Statistics
SAT statistics questions are mostly about *interpretation* — knowing what mean, median, range, and standard deviation tell you, and which one a particular question is really asking for.
The four core summary statistics:
Mean (average): sum the values, divide by how many. Sensitive to outliers.
Median: the middle value when sorted. With an even count, average the middle two. Resistant to outliers.
Mode: the most frequent value. Useful for categorical data.
Range: max minus min. A simple measure of spread.
| Statistic | How to compute | Sensitive to outliers? | Use when |
|---|---|---|---|
| Mean | Sum / count | Yes (heavily) | Data is roughly symmetric |
| Median | Middle value when sorted | No | Data has outliers or is skewed |
| Mode | Most frequent value | No | Data is categorical |
| Range | Max − min | Yes (uses extremes) | Quick rough spread |
Standard deviation (SD) measures how spread out the data is. SAT problems rarely ask you to compute SD — instead they ask you to compare two datasets:
- "Which dataset has the larger SD?" → the one whose values are spread further from the mean.
- "What happens to SD if you add the same number to every value?" → SD doesn't change (it's a measure of spread).
- "What happens to SD if you multiply every value by 2?" → SD doubles (spread doubles).
Mean vs median trick. If a dataset is skewed by outliers, the mean shifts toward them but the median doesn't.
"Which is greater, the mean or the median, for the salaries: $30k, $32k, $33k, $35k, $200k?" → mean is dragged up by the $200k outlier; median is $33k.
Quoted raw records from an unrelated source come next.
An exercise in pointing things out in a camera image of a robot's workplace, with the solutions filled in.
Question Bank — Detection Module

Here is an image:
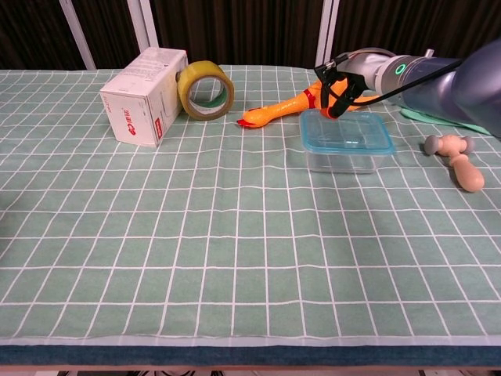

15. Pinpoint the wooden toy hammer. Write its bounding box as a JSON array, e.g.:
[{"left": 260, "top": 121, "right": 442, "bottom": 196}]
[{"left": 424, "top": 134, "right": 485, "bottom": 193}]

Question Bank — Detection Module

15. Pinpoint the green checked tablecloth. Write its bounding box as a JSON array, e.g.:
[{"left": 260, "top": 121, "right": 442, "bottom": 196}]
[{"left": 0, "top": 64, "right": 501, "bottom": 367}]

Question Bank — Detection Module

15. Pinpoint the green rubber glove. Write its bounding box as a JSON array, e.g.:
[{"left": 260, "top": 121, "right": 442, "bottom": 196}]
[{"left": 399, "top": 107, "right": 494, "bottom": 137}]

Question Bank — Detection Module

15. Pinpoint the black pleated curtain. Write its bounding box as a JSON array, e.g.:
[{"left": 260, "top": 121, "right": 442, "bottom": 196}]
[{"left": 0, "top": 0, "right": 501, "bottom": 71}]

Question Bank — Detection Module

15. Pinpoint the blue container lid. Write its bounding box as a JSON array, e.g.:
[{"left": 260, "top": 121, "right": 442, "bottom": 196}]
[{"left": 299, "top": 109, "right": 396, "bottom": 157}]

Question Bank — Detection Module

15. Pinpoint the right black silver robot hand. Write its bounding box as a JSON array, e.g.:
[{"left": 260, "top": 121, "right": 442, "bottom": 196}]
[{"left": 312, "top": 49, "right": 383, "bottom": 119}]

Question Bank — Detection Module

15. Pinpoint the orange rubber chicken toy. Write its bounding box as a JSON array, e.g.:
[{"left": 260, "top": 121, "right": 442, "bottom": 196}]
[{"left": 236, "top": 76, "right": 379, "bottom": 128}]

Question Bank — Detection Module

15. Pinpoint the yellow packing tape roll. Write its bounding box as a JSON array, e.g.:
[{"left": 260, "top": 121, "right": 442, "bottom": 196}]
[{"left": 176, "top": 60, "right": 236, "bottom": 121}]

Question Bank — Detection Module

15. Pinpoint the thin white aluminium post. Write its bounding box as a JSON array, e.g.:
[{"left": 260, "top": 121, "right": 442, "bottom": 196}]
[{"left": 58, "top": 0, "right": 97, "bottom": 71}]

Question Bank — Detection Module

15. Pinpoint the white cardboard box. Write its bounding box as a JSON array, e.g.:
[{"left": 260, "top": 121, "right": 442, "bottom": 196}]
[{"left": 99, "top": 47, "right": 189, "bottom": 148}]

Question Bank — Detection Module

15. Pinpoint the wide white aluminium post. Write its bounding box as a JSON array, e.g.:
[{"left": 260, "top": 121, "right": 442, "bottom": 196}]
[
  {"left": 315, "top": 0, "right": 340, "bottom": 70},
  {"left": 127, "top": 0, "right": 160, "bottom": 49}
]

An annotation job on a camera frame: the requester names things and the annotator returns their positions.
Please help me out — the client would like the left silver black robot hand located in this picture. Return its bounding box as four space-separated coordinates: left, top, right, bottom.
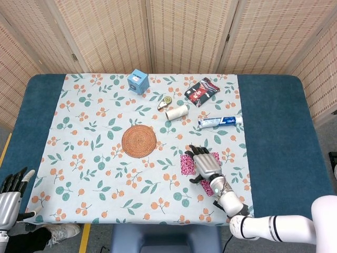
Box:
0 167 43 231

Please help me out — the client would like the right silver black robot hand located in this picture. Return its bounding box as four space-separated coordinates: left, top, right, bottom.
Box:
184 144 222 185

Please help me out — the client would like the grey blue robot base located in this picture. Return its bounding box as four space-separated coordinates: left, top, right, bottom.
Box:
110 223 222 253

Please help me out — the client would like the black and red packet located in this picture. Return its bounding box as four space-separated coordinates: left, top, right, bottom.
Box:
184 77 221 108

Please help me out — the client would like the black trouser leg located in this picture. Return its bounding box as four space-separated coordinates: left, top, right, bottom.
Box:
10 228 52 253

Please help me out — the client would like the white blue toothpaste tube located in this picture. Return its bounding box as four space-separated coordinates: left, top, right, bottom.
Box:
197 115 243 129

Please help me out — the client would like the yellow floor tape strip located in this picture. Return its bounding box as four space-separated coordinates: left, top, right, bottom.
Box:
78 223 92 253
0 133 13 164

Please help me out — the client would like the white sneaker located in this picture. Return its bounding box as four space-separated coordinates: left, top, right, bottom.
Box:
43 223 81 246

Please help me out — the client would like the cardboard paper tube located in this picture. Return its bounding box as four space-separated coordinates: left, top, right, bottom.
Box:
165 104 190 121

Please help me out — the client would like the round woven rattan coaster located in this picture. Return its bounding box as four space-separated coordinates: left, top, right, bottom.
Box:
121 125 158 159

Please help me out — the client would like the correction tape dispenser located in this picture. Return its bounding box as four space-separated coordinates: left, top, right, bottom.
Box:
157 96 173 111

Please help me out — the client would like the blue cube cardboard box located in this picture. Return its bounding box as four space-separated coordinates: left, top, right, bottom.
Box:
127 69 150 95

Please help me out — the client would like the floral leaf print tablecloth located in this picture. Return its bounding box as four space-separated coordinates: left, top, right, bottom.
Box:
23 73 255 225

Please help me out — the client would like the black white floor device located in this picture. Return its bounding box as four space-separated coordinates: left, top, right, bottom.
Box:
328 151 337 182

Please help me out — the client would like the woven bamboo folding screen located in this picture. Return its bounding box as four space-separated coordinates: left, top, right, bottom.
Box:
0 0 337 127
Mean > median.
Generally:
- Right-skewed (long tail on the right) → mean > median
- Left-skewed (long tail on the left) → mean < median
- Symmetric → mean ≈ median
| Shape | Visual | Relationship |
|---|---|---|
| Symmetric | Bell-shaped | Mean ≈ median ≈ mode |
| Right-skewed | Long tail to the right (high outliers) | Mean > median (mean pulled toward tail) |
| Left-skewed | Long tail to the left (low outliers) | Mean < median (mean pulled toward tail) |
Sampling and inference. When the SAT shows a study and asks if conclusions can be generalized:
- Random sample from the target population → conclusions about the population are valid.
- Random assignment to treatment/control → conclusions about causation are valid.
- Both → can claim cause-and-effect about the population.
- Neither → can only describe the sample, not generalize.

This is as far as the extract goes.